Surowiecki points out that real estate agents usually get better prices when they sell their own houses than when they sell their customers’. After all, they get paid a commission, so it’s in their interest to underprice your house so it sells fast and they get their commission sooner with less labour invested. People hire lawyers to handle their affairs, stockbrokers to handle their investments, etc. and in many such cases there is an obvious method, motive and opportunity for the agents to cheat their customers. “Such relationships play an especially large role in an economy in which knowledge is specialized and deferring to the judgements of experts makes sense”, he says. And the problem is that in many cases the customer doesn’t know he’s being cheated, the fraud isn’t apparent. It’s yet another distortion in the market caused by imperfect information, and the answer is what Elliot Spitzer is thankfully providing: regulation, vigilance, and enforcement.
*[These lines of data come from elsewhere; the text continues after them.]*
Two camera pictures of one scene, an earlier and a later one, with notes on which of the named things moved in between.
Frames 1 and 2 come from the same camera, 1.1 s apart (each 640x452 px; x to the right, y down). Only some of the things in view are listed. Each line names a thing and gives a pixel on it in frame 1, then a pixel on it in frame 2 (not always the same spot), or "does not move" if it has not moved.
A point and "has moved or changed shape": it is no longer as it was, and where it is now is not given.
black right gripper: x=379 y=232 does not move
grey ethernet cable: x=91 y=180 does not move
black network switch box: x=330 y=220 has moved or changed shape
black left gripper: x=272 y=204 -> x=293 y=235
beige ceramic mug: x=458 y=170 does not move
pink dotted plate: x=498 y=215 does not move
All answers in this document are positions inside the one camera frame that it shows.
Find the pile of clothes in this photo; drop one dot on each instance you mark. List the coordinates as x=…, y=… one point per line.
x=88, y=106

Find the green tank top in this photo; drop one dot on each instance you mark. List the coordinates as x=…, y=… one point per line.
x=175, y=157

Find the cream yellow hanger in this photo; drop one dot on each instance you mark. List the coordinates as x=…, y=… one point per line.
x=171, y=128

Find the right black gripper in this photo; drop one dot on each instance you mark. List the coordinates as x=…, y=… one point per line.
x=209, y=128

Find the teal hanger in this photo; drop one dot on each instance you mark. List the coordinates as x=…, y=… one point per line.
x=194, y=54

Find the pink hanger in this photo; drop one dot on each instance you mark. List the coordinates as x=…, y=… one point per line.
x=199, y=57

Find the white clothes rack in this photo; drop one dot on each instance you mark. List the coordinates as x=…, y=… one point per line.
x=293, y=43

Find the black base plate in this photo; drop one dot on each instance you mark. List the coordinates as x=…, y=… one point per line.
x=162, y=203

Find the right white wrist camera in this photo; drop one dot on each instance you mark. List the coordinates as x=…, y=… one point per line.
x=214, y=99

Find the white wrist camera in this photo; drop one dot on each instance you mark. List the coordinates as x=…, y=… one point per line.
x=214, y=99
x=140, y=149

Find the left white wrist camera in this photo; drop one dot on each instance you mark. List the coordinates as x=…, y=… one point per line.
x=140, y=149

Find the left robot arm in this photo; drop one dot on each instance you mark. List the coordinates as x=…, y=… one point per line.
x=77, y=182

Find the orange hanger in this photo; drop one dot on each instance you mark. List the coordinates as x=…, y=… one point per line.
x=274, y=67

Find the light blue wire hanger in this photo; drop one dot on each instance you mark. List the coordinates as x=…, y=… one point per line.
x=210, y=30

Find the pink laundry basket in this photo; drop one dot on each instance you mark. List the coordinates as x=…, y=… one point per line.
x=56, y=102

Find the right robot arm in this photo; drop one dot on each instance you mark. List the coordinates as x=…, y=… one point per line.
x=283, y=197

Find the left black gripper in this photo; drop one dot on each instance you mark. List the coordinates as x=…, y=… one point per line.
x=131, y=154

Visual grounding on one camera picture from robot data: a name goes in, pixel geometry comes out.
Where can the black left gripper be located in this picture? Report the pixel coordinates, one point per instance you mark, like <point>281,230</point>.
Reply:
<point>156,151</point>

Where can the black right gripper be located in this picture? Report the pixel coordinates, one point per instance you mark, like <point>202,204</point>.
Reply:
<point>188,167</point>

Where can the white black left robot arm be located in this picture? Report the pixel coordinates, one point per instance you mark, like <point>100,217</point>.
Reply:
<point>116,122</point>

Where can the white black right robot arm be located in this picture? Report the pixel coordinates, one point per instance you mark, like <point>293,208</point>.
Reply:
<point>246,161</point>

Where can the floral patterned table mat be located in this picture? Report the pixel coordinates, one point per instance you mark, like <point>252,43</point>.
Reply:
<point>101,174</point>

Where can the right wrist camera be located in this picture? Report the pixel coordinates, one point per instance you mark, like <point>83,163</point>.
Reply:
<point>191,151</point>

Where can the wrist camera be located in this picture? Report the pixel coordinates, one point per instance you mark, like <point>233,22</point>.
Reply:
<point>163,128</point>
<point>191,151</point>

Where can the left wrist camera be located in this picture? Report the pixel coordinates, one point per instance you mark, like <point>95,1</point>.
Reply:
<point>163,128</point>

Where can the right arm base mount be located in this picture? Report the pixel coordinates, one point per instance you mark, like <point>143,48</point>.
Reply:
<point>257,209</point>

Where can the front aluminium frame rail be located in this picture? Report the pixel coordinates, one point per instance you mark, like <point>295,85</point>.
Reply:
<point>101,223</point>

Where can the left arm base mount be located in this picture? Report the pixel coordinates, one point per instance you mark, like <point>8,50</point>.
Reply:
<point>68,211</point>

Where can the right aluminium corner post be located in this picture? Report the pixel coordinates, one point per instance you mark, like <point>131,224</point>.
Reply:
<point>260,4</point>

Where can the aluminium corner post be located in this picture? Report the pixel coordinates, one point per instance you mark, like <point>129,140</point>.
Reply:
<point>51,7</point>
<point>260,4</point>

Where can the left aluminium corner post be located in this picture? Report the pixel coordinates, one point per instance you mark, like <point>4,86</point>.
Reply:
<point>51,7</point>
There’s a role we can play as well. As Surowiecki puts it, “Now that the Internet and cheap software enable buyers and sellers to find each other with ease, why take a chance with a broker or agent who may be ripping you off?” — Cut out the middleman.

Those of us lucky enough to be able to afford the technology and understand the business well enough, are already doing that in many areas. We have learned how to become our own travel agents, our own investment brokers, our own medical diagnosticians and health managers, our own lawyers and tax return preparers, our own real estate agents, our own auctioneers, and so on. For the vast majority lacking such technology and competency, however, they remain at the mercy of agents, and hope that those agents are competent, conscientious and ethical, and that if they aren’t, people like Spitzer will find them and shut them down.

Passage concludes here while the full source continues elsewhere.